The CMA launched its study into the retail supply of heating oil in March and has now published responses to its statement of scope. A final report is expected in June 2026, with a statutory deadline in March 2027. The study is formally focused on domestic heating oil, but the published response from the Federation of Small Businesses argues that small business users should not be overlooked.
That is a useful reminder for SMEs because heating oil can behave differently from more familiar energy bills. Prices can move quickly, deliveries may be seasonal, and smaller organisations often have less bargaining power than large commercial buyers. For a rural business, a badly timed price spike or delayed delivery can hit cash flow just as sharply as a higher electricity tariff.
Why small firms are part of the picture
In its response to the CMA, the FSB said around 7% of small businesses use heating oil, rising to 17% among rural small firms and falling to 2% among urban firms. That makes the issue especially relevant for village shops, rural workshops, small manufacturers, farm-based businesses, visitor accommodation, independent hospitality venues and service firms operating from off-grid premises.
The FSB’s concern is that many smaller business users can look more like household customers than large commercial energy buyers. They may buy more than a domestic household, but still lack procurement teams, real-time market insight or the ability to spread risk across multiple sites. That can leave owners exposed to unclear pricing, unfavourable contract terms or short-notice replacement costs if an order is cancelled or delayed.
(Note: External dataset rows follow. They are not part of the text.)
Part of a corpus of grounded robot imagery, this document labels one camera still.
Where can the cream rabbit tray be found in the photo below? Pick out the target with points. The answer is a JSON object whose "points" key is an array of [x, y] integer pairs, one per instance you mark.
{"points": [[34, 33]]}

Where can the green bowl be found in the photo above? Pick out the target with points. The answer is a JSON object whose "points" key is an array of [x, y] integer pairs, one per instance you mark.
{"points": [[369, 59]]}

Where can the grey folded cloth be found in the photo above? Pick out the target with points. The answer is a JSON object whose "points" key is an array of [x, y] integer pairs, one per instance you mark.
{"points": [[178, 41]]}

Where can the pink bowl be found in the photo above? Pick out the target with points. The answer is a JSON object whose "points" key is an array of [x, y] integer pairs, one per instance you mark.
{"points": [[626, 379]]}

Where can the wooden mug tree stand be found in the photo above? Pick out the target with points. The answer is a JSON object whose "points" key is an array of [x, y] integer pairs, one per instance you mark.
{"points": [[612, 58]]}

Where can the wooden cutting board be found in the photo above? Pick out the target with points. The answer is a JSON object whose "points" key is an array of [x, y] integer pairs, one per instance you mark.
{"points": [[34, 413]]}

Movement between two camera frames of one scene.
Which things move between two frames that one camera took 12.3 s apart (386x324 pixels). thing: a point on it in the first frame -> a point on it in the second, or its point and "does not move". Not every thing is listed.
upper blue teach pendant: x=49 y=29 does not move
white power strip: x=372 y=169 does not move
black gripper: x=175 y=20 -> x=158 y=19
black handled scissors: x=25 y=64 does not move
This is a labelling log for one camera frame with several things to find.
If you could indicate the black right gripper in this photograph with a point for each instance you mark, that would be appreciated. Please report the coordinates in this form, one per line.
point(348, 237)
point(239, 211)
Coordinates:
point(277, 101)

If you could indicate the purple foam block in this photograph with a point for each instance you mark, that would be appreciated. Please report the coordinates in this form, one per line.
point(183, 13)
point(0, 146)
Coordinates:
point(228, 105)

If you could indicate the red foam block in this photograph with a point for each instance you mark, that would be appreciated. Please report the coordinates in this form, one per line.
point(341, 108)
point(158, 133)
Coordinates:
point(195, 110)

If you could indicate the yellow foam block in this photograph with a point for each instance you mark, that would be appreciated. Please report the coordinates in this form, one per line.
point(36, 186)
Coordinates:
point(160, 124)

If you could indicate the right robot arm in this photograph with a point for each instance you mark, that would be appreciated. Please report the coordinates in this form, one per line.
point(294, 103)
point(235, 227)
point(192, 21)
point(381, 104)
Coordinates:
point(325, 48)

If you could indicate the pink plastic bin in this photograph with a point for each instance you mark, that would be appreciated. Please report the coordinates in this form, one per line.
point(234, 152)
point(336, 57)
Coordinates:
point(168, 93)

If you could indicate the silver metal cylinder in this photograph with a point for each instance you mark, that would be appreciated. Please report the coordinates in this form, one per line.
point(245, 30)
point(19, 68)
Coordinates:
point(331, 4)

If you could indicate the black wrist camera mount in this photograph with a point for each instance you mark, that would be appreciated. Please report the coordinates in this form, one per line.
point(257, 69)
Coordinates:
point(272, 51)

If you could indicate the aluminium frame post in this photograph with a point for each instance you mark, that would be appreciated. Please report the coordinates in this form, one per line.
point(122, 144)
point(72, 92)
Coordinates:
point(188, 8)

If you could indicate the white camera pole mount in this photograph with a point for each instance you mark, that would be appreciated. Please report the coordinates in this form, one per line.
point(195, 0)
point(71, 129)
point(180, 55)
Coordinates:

The CMA page shows responses from consumer bodies, suppliers, industry groups and the FSB. For SME owners, the important point is not to predict the regulator’s final conclusions, but to use the review as a prompt to tighten energy-cost visibility before next winter.
What the CMA is looking at
The CMA says it launched the market study into the retail supply of heating oil for domestic use in the UK and aims to publish its final report within three months of launch. The responses published on 29 April show a range of concerns and evidence from across the market.
For small businesses, the themes worth watching are price transparency, delivery reliability, contract fairness and the ability to compare suppliers. These are practical issues rather than abstract policy questions. If a business cannot understand the price being offered, cannot rely on delivery dates, or has little remedy when an order changes, planning becomes harder.
That planning challenge sits alongside wider running-cost pressure. BritishSME has previously covered why fuel duty uncertainty matters for small businesses with transport and delivery costs. Heating oil is a different market, but the management lesson is similar: firms need a clearer view of volatile energy costs before those costs become urgent.
What rural SMEs should check now
First, review how exposed the business is. List which buildings, activities or customer services depend on heating oil, then check annual usage, tank capacity, supplier history and the months when demand usually peaks. If the oil bill is buried inside general premises costs, separate it out.
Second, compare how quotes are obtained. Owners should know whether prices are being checked against more than one supplier, whether delivery charges are clear, and whether any minimum-order or cancellation terms could create a cash-flow problem. A small amount of admin now can prevent a rushed purchase later.
Third, check the contract and paperwork. If the business has a regular supply arrangement, look for clauses covering delivery windows, cancellation, price changes, payment deadlines and what happens if supply is disrupted. If the business buys ad hoc, keep records of quotes, order confirmations and delivery notes so price movements are easier to evidence.
Fourth, build heating oil into the cash-flow forecast. A single fill can be a large bill for a small premises-based business. That links directly to wider working-capital strain, including the late-payment pressures discussed in our article on late payments and UK SMEs.
What to watch next
The CMA’s final report, expected in June 2026, will be the key next step. It may not produce immediate changes for every business customer, but it should clarify whether the market is working well and where improvements may be needed.
For rural SMEs, the sensible response is to treat the study as an early warning. If heating oil is material to keeping premises open, staff comfortable or customers served, it deserves the same attention as wages, rent, card fees and vehicle costs. The businesses that know their usage, contracts and supplier options before prices move are likely to be in a stronger position than those forced to make decisions when the tank is already low.